▶ _Problem requirements_:
The listing below is to be copied in full, line by line.
++++ Provided data
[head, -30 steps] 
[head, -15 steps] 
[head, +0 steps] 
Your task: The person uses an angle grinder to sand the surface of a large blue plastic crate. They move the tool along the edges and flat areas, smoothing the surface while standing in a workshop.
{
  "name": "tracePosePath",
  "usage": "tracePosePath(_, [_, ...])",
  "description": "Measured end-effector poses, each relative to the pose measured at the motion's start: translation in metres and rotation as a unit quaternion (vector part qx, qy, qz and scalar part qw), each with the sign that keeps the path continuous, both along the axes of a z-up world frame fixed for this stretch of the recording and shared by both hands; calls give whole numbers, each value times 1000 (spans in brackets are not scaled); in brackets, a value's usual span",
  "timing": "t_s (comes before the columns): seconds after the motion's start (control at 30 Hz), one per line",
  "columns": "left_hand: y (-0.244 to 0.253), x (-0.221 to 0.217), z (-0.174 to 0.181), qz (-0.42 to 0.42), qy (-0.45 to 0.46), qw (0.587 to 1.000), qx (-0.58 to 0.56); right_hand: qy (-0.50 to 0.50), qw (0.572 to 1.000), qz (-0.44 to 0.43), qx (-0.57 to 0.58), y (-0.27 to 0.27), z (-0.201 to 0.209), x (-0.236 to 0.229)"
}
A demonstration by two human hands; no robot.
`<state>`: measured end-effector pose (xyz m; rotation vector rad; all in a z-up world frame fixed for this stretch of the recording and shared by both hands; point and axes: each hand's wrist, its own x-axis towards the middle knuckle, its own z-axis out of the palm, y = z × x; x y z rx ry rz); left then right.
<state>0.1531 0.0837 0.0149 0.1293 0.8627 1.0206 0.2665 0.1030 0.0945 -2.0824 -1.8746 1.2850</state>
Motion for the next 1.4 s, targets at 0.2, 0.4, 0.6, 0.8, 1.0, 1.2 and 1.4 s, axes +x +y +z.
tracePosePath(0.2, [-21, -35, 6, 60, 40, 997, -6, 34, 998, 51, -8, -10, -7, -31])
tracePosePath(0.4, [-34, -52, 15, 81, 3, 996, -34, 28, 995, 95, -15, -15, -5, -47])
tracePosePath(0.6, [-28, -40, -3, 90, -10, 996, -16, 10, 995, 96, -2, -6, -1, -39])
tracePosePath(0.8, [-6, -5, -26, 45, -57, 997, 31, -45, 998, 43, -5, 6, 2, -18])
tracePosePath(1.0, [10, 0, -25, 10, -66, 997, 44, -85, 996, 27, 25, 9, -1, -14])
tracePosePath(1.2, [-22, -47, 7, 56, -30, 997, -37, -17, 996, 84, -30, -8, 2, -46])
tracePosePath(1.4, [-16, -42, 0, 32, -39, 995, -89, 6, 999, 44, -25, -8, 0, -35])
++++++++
▶ _Answer for the task_:
[head, -30 steps] 
[head, -15 steps] 
[head, +0 steps] 
Your task: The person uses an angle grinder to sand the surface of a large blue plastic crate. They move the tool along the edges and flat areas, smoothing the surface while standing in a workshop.
{
  "name": "tracePosePath",
  "usage": "tracePosePath(_, [_, ...])",
  "description": "Measured end-effector poses, each relative to the pose measured at the motion's start: translation in metres and rotation as a unit quaternion (vector part qx, qy, qz and scalar part qw), each with the sign that keeps the path continuous, both along the axes of a z-up world frame fixed for this stretch of the recording and shared by both hands; calls give whole numbers, each value times 1000 (spans in brackets are not scaled); in brackets, a value's usual span",
  "timing": "t_s (comes before the columns): seconds after the motion's start (control at 30 Hz), one per line",
  "columns": "left_hand: y (-0.244 to 0.253), x (-0.221 to 0.217), z (-0.174 to 0.181), qz (-0.42 to 0.42), qy (-0.45 to 0.46), qw (0.587 to 1.000), qx (-0.58 to 0.56); right_hand: qy (-0.50 to 0.50), qw (0.572 to 1.000), qz (-0.44 to 0.43), qx (-0.57 to 0.58), y (-0.27 to 0.27), z (-0.201 to 0.209), x (-0.236 to 0.229)"
}
A demonstration by two human hands; no robot.
`<state>`: measured end-effector pose (xyz m; rotation vector rad; all in a z-up world frame fixed for this stretch of the recording and shared by both hands; point and axes: each hand's wrist, its own x-axis towards the middle knuckle, its own z-axis out of the palm, y = z × x; x y z rx ry rz); left then right.
<state>0.1531 0.0837 0.0149 0.1293 0.8627 1.0206 0.2665 0.1030 0.0945 -2.0824 -1.8746 1.2850</state>
Motion for the next 1.4 s, targets at 0.2, 0.4, 0.6, 0.8, 1.0, 1.2 and 1.4 s, axes +x +y +z.
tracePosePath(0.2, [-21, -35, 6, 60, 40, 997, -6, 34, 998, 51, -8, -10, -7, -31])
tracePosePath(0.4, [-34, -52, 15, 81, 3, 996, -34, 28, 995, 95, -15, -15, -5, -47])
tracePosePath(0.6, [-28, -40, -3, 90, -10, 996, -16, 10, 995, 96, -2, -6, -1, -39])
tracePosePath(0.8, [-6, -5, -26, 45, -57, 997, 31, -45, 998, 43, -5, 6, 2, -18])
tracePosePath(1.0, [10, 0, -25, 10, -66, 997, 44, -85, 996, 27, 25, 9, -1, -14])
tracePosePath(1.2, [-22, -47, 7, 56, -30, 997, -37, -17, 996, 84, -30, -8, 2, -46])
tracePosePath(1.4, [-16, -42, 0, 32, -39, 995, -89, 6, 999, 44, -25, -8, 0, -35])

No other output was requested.